The plasma concentration of pancuronium administered to humans during the first 3 hours is reportedly 500 to 100 ng/mL (∼90% free form), which is equivalent to 7 × 10–7 and 1.4 × 10–7 M, respectively.31,32 In the present study we used all neuromuscular blocking drugs at concentrations harmonious with the study of Cannon et al.17
In the present study, pancuronium increased heart rate in a dose-dependent manner compared with the control group, especially at high concentrations, but vecuronium, rocuronium, and mivacurium did not cause a significant increase. Although propranolol decreased the heart rate effect of pancuronium, desipramine did not. All 4 drugs increased developed force in a dose-dependent manner. The increases in developed force were abolished by the addition of propranolol, but desipramine did not change the developed force effect of any of the 4 drugs.
The decreased heart rate effect of pancuronium and developed force effects of all 4 agents in the presence of propranolol points to the effects occurring via β receptor stimulation. If we had not used desipramine, we might hypothesize that the effects may occur by direct stimulation of β receptors, increased release of endogen noradrenaline from sympathetic nerve terminals, and/or decreased reuptake of noradrenaline at nerve terminals.

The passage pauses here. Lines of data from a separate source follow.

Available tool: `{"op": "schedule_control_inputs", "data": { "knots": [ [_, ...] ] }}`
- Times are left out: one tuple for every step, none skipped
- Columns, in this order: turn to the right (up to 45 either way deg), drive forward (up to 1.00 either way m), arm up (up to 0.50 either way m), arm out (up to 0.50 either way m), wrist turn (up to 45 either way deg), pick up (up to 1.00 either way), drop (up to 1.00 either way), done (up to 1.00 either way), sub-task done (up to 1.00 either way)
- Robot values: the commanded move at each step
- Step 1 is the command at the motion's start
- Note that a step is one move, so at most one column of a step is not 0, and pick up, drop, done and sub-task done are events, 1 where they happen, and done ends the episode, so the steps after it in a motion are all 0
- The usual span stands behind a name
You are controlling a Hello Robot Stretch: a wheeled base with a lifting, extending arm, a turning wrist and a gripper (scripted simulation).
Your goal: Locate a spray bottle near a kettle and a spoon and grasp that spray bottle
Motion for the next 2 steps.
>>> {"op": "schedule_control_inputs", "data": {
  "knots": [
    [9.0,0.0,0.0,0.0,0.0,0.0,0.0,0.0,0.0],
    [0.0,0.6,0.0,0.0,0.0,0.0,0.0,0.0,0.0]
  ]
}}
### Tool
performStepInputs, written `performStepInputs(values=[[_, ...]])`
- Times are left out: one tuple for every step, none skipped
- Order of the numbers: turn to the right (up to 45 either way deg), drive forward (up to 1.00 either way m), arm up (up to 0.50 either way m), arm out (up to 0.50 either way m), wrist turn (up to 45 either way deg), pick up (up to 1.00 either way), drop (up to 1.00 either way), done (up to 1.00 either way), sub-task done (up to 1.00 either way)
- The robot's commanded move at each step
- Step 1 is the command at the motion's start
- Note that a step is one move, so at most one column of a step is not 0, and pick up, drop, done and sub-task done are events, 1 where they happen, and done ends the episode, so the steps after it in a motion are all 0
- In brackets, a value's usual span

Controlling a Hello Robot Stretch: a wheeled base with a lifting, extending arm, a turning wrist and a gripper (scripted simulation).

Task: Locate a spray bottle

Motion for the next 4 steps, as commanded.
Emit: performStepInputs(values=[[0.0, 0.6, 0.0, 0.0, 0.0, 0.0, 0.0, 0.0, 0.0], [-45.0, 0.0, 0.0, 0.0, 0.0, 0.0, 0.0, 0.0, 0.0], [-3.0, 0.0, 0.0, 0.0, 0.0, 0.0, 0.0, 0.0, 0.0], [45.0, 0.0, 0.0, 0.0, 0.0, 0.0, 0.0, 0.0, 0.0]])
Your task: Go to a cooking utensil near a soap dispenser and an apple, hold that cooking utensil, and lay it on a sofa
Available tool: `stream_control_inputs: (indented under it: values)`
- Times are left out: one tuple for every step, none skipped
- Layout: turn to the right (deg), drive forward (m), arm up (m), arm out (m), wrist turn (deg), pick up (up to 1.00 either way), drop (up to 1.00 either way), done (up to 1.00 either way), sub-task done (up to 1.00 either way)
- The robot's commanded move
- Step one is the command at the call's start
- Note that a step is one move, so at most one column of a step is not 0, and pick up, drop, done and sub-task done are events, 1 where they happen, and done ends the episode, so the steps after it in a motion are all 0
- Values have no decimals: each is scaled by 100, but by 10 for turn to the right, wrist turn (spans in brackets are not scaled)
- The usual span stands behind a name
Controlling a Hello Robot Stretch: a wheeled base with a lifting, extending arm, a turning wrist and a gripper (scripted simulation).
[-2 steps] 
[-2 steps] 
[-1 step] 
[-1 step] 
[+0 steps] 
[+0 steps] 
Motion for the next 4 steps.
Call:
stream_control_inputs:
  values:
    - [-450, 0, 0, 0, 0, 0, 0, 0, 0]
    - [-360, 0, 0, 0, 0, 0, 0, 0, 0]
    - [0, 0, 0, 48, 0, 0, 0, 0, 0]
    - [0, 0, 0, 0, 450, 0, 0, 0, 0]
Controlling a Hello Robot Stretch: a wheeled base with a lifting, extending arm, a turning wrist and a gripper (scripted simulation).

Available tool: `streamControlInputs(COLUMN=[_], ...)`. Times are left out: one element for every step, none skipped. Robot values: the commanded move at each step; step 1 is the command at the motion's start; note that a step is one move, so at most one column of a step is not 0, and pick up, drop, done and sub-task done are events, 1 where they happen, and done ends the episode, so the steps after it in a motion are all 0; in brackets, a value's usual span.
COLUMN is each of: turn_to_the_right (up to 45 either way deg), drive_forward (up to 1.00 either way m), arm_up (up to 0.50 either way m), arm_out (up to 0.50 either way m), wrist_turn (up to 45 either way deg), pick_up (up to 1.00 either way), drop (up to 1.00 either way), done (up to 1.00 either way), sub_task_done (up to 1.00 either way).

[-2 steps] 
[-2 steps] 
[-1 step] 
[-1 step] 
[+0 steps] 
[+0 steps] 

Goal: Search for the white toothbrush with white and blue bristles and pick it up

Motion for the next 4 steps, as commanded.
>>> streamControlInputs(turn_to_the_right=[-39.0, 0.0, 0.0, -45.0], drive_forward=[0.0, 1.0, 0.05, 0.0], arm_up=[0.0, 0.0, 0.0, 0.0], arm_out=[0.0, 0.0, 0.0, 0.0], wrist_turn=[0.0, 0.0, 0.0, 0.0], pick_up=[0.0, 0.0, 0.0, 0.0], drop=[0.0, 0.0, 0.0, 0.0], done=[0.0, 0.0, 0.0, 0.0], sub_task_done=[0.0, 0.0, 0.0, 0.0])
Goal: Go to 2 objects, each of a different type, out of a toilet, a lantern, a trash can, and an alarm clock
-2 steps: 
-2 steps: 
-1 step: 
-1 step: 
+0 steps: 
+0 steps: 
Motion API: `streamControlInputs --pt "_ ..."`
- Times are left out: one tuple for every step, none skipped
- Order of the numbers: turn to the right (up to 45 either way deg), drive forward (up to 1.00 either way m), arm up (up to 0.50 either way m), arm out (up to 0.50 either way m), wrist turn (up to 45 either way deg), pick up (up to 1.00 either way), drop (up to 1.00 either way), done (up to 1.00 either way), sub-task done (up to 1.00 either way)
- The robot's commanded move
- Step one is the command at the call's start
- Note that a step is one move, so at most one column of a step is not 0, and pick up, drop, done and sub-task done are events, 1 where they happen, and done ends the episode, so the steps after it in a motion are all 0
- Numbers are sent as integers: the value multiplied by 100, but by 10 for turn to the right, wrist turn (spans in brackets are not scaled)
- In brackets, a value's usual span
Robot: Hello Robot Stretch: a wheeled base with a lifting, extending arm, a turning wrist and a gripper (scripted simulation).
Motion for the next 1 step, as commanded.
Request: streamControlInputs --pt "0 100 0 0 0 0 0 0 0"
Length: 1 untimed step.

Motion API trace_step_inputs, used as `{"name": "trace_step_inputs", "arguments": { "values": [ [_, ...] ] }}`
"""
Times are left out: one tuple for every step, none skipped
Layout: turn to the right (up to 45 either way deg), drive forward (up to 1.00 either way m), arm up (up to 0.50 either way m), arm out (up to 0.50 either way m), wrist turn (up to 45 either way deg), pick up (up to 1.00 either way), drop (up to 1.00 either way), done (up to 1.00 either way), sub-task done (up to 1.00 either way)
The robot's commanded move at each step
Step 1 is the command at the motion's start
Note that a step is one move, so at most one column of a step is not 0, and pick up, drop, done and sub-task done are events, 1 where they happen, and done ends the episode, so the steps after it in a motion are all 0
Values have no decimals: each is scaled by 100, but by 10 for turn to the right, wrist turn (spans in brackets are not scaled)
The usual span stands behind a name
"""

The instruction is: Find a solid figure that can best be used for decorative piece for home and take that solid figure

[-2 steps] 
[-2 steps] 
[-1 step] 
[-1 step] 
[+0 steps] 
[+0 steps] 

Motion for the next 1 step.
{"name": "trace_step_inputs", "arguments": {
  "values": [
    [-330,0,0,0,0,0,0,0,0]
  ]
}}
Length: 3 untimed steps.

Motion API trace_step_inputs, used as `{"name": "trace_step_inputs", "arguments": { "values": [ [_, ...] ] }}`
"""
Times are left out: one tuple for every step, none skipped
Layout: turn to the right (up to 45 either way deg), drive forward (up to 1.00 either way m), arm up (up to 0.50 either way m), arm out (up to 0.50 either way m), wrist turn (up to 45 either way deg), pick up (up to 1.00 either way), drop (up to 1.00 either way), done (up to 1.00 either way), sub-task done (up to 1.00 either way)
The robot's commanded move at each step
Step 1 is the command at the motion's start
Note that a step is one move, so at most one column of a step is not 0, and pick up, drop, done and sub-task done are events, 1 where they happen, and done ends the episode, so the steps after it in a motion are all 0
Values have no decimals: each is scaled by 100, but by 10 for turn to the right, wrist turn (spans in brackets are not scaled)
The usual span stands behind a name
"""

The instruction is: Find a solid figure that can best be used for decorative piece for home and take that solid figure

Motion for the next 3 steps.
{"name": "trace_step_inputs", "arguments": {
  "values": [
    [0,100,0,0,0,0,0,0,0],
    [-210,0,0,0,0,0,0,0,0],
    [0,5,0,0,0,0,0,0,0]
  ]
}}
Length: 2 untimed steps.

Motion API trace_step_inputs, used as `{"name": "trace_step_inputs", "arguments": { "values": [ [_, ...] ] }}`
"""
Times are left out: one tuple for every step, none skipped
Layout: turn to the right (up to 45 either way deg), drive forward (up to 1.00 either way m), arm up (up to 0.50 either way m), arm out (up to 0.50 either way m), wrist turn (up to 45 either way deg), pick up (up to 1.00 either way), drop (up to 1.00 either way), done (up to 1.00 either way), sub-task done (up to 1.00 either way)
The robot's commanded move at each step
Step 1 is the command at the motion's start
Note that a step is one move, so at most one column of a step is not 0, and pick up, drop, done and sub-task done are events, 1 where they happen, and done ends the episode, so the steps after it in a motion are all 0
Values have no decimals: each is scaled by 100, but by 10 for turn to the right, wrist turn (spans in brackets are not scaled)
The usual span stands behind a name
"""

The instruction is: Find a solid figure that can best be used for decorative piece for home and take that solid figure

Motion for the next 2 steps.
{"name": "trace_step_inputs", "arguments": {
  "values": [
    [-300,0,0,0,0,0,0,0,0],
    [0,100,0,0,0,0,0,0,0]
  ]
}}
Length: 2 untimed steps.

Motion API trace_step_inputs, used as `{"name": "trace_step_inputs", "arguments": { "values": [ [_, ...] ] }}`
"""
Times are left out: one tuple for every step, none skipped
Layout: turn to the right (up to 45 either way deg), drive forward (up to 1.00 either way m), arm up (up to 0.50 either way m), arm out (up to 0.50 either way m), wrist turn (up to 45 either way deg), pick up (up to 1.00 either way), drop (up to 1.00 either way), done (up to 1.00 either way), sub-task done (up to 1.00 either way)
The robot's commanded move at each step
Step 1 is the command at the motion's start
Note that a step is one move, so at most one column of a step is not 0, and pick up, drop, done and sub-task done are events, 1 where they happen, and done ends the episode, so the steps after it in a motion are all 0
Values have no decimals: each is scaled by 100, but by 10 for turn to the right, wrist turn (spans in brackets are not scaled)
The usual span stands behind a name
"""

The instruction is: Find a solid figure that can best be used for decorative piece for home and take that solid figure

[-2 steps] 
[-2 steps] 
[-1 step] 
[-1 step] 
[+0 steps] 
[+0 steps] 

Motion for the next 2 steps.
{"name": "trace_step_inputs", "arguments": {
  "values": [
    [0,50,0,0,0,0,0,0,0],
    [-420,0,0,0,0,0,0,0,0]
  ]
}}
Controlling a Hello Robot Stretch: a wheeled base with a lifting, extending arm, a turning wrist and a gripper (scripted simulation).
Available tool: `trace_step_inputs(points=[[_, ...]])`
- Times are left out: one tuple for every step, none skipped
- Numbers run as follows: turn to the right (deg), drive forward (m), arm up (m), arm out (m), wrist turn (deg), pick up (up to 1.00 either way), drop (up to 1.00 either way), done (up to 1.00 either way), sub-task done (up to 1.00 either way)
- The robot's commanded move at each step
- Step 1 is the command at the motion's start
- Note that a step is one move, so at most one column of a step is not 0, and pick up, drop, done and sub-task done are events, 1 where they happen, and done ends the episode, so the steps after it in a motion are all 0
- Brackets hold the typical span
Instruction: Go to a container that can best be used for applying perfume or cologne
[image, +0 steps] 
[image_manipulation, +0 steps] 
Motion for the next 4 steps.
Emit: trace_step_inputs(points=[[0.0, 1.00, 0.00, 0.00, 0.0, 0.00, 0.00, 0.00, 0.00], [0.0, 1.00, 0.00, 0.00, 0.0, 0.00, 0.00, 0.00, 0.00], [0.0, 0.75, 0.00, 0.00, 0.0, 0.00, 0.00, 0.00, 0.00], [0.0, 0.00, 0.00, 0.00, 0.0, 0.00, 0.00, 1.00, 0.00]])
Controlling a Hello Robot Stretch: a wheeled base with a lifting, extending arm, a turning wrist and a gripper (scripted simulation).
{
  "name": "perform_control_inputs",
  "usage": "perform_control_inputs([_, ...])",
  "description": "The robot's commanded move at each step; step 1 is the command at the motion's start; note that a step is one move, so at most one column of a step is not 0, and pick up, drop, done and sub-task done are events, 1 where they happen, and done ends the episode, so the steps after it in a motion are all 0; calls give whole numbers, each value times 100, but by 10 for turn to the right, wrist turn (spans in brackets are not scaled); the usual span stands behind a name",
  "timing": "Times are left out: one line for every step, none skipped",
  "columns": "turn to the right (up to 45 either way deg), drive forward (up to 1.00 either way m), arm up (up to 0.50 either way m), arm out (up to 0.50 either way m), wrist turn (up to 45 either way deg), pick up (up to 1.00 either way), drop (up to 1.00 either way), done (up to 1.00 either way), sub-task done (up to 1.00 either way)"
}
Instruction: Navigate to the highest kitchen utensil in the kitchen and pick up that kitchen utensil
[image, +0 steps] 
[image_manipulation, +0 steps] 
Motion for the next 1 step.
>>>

Desipramine did not change their effects, so the effects may be due to direct stimulation of β receptors.
Conclusions
Cardiovascular effects of nondepolarizing muscle relaxants are clinically significant in the anesthetic management of patients in whom long-duration neuromuscular blockade is usually required. Pancuronium increased heart rate, and pancuronium, vecuronium, rocuronium, and mivacurium had positive inotropic effects. A positive inotropic effect of pancuronium was seen at a higher concentration. These effects may be due to direct stimulation of β receptors. The effects may be important, especially under pathologic conditions such as hypertension, in which patients usually use β-blocking agents causing β receptor upregulation. A limitation of the present study is that it was an in vitro investigation. Further in vivo experimental studies and controlled clinical trials are needed to determine whether these findings are correct.
Acknowledgments
The authors have indicated that they have no conflicts of interest regarding the content of this article. All authors contributed equally to the conduct of the study and creation of the manuscript.